In the past, organizations working in different pockets of the health sector made decisions according to their own business priorities. But as pharmaceutical and life sciences pipelines rebound, consumer choice and provider cost-savings incentives are driving change in the industry’s commercial model. As US specialty drug spending hits an all-time high, purchasers, prescribers and patients are considering price as a key component of a drug’s expected health benefit.

In 2014, the US spent $373.9 billion on medicine, a 13.1% increase over 2013. Purchasers have taken notice, and are driving down drug costs using mandatory discounts and price protection clauses in formulary contracts.

Patients are paying more for drugs as they switch to high-deductible health plans, and face larger out-of-pocket costs for specialty products. And physician groups and the government are becoming more concerned, and vocal, about the financial side effects of expensive new therapies. This is especially true as health systems shift to new payment models based on health outcomes, instead of volume of services provided.

Meanwhile patient advocacy groups are publicly assessing drug effectiveness, and providing money and data to help drug developers discover and develop tomorrow’s new therapies. Both public and private purchasers are opening up their datasets for collaboration and research. Lawmakers are considering legislation that would allow commercial teams to tout the cost benefit of new products. And technology is facilitating the continuity of care outside of the clinic.

As a result, the divisions between biopharmaceutical R&D, FDA approval and commercialization are blurring. Patients are deciding which drugs are valuable in the real world. Provider groups are considering the impact of treatment decisions on the total cost of care. And patient data, in aggregate, is being used by insurers to decide when, how and at which price points to make new drugs available.

Biopharmaceutical companies cannot afford to sit on the sidelines as patients and health plans negotiate access to their products. Putting drug costs into context requires access to patient data, and evidence connecting drug intervention with patient health outcomes.
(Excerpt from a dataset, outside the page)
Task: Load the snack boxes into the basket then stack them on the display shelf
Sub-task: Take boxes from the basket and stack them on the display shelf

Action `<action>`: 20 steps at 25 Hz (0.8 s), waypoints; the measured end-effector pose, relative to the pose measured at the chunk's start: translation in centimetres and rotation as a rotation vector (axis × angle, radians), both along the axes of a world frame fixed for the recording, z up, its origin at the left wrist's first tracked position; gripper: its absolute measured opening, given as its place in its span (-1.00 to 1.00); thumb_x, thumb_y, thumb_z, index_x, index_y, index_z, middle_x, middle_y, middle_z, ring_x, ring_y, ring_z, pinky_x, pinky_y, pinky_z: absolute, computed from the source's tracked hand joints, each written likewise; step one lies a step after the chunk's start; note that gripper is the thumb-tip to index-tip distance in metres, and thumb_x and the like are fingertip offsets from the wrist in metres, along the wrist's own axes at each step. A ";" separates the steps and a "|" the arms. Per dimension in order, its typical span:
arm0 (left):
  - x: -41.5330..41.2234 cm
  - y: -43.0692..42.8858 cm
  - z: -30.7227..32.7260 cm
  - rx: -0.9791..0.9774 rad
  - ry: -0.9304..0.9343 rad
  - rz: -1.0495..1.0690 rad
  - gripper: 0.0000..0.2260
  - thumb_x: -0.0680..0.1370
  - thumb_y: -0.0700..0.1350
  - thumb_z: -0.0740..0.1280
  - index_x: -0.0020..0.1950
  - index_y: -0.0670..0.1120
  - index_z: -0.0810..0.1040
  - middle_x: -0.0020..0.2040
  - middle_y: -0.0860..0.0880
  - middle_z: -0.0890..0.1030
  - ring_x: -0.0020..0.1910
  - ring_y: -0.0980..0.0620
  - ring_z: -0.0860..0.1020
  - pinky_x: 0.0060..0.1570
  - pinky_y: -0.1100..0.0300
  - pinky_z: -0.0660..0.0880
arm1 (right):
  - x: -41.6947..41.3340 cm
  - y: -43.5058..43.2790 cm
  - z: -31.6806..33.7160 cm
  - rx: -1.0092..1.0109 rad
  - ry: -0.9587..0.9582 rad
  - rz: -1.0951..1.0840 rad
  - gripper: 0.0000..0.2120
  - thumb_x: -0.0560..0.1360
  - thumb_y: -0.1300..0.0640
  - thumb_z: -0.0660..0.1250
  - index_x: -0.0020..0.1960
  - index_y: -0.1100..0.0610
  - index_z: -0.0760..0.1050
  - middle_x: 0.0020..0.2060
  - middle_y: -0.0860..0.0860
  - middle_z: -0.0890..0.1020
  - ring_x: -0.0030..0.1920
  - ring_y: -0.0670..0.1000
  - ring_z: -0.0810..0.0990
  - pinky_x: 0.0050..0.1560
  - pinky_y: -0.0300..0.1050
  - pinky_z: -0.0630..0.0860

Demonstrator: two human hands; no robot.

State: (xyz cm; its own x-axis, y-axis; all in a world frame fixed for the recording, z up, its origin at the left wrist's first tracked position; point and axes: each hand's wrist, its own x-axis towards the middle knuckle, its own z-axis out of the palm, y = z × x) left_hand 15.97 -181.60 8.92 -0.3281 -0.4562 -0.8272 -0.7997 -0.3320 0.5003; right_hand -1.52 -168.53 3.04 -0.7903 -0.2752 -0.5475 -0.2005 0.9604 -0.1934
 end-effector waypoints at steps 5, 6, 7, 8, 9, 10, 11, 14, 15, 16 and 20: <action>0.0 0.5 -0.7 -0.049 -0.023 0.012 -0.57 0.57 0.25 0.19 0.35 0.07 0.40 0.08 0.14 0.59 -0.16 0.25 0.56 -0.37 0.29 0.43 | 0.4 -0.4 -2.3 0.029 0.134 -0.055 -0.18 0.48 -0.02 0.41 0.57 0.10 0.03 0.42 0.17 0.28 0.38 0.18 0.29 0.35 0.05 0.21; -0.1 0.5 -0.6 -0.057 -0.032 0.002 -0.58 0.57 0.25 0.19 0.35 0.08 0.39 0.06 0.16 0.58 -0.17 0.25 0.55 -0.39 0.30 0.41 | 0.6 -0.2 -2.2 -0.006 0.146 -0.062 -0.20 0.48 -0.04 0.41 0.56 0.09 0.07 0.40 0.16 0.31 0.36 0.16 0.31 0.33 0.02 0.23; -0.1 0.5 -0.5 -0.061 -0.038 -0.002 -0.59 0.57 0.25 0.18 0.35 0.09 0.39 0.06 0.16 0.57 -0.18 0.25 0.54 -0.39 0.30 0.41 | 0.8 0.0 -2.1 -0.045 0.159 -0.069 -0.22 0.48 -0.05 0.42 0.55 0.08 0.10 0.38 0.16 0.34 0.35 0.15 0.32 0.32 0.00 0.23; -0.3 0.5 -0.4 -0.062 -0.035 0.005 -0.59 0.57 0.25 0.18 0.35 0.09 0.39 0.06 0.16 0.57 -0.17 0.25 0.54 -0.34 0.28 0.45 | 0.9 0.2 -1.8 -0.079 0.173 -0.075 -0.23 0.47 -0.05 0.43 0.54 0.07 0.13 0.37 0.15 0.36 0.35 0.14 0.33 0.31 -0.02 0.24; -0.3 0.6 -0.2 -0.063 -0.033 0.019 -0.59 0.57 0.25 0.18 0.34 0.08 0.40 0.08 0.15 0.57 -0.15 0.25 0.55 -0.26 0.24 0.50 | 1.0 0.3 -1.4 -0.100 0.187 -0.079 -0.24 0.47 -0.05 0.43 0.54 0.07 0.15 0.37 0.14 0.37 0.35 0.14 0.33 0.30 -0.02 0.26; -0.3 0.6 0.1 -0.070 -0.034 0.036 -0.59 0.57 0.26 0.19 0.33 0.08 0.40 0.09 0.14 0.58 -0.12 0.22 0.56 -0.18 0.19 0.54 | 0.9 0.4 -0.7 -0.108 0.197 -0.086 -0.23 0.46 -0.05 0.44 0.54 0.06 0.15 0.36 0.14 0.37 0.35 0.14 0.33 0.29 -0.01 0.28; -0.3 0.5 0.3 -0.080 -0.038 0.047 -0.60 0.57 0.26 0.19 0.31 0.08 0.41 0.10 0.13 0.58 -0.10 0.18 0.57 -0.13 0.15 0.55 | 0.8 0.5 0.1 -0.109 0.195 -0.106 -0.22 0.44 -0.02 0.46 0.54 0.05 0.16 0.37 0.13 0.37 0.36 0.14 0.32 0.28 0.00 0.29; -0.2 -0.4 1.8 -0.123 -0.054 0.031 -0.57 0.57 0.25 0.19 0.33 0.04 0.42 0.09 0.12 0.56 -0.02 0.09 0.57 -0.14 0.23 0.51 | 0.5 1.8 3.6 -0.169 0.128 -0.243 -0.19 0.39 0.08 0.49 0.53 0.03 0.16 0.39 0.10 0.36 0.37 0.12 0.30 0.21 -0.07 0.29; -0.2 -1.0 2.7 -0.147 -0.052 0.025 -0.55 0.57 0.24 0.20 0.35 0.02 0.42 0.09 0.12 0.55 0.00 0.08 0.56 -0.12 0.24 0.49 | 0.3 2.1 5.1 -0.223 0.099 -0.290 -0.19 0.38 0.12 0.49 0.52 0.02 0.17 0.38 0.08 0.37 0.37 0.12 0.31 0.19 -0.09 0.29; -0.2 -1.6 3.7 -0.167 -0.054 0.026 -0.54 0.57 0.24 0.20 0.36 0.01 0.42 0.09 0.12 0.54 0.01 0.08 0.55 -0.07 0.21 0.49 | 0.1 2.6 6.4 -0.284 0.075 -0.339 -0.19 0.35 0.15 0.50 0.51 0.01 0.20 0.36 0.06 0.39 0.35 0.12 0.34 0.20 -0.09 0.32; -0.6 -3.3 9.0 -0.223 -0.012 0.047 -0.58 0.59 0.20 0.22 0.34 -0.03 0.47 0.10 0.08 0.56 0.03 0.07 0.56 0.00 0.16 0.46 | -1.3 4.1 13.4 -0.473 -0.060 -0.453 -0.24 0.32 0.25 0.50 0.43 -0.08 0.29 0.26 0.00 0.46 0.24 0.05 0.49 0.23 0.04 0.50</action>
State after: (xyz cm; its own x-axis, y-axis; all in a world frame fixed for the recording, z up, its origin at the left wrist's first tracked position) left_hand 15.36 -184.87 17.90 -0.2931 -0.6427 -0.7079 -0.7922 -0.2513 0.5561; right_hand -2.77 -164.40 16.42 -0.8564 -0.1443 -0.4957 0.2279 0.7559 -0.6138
Collaboration is the key to demonstrating value and ultimately boosting revenues in a system that rewards outcomes and quality over volume: the New Health Economy.
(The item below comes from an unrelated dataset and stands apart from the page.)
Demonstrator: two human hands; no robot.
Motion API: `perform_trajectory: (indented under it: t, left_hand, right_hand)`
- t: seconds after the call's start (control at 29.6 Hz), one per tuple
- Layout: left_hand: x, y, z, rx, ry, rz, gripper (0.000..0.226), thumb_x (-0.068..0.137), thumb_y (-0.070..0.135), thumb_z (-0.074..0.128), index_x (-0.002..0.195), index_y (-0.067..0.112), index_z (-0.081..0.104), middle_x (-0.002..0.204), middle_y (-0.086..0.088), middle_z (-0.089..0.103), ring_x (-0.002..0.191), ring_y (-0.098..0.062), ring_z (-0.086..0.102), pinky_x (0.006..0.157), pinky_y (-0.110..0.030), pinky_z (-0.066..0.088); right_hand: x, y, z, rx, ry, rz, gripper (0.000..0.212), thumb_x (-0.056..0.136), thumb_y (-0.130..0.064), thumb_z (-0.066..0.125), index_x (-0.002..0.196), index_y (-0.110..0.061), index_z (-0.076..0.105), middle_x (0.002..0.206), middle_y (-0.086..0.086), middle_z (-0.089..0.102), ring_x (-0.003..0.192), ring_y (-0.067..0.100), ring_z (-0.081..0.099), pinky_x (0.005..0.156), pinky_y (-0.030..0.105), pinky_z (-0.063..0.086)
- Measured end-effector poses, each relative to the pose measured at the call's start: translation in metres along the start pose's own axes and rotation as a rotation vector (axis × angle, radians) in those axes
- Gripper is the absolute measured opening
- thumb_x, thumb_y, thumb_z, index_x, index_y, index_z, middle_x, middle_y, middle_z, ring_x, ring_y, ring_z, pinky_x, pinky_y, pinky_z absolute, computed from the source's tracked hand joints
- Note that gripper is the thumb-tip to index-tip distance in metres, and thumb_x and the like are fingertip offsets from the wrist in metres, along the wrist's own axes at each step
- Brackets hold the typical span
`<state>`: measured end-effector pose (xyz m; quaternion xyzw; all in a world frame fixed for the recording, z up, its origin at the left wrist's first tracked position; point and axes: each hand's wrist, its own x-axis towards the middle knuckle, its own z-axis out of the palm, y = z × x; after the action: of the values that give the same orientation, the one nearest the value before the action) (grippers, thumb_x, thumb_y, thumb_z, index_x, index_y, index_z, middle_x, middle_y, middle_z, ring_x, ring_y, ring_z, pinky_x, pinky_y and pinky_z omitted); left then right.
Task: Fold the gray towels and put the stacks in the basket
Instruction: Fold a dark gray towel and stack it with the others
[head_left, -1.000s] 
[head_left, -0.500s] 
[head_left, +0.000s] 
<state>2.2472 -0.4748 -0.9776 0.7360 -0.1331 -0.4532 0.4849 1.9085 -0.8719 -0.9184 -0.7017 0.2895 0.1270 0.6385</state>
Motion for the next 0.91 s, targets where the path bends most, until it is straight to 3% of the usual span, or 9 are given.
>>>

To understand the landscape for collaboration, and to determine where the value lies, PwC’s Health Research Institute (HRI) conducted dozens of interviews with insurer groups, health systems, new entrants, patient advocacy organizations and biopharmaceutical executives.

Key findings:

  • Purchaser groups are linking administrative claims data with electronic health records to conduct population research—with biopharma collaborators—to better understand important population segments, like patients with more than one chronic disease.
  • Healthcare providers, pushed by new payment incentives, are collaborating with the drug industry to measure the effectiveness of therapies on the patients they treat.
  • Prescribing practices increasingly reflect sophisticated cost/benefit analyses.
  • New entrants are bringing biosensor technology and digital tools to healthcare to help biopharmaceutical companies better understand the lives of patients, and how they change in response to drug intervention.
  • Patient advocacy organizations are creating disease-specific registries for research, and consulting with industry players on clinical trial design and protocols.
  • Proposed legislation such as the 21st Century Cures bill would make it easier for drug companies to promote cost effectiveness data as an additional product attribute.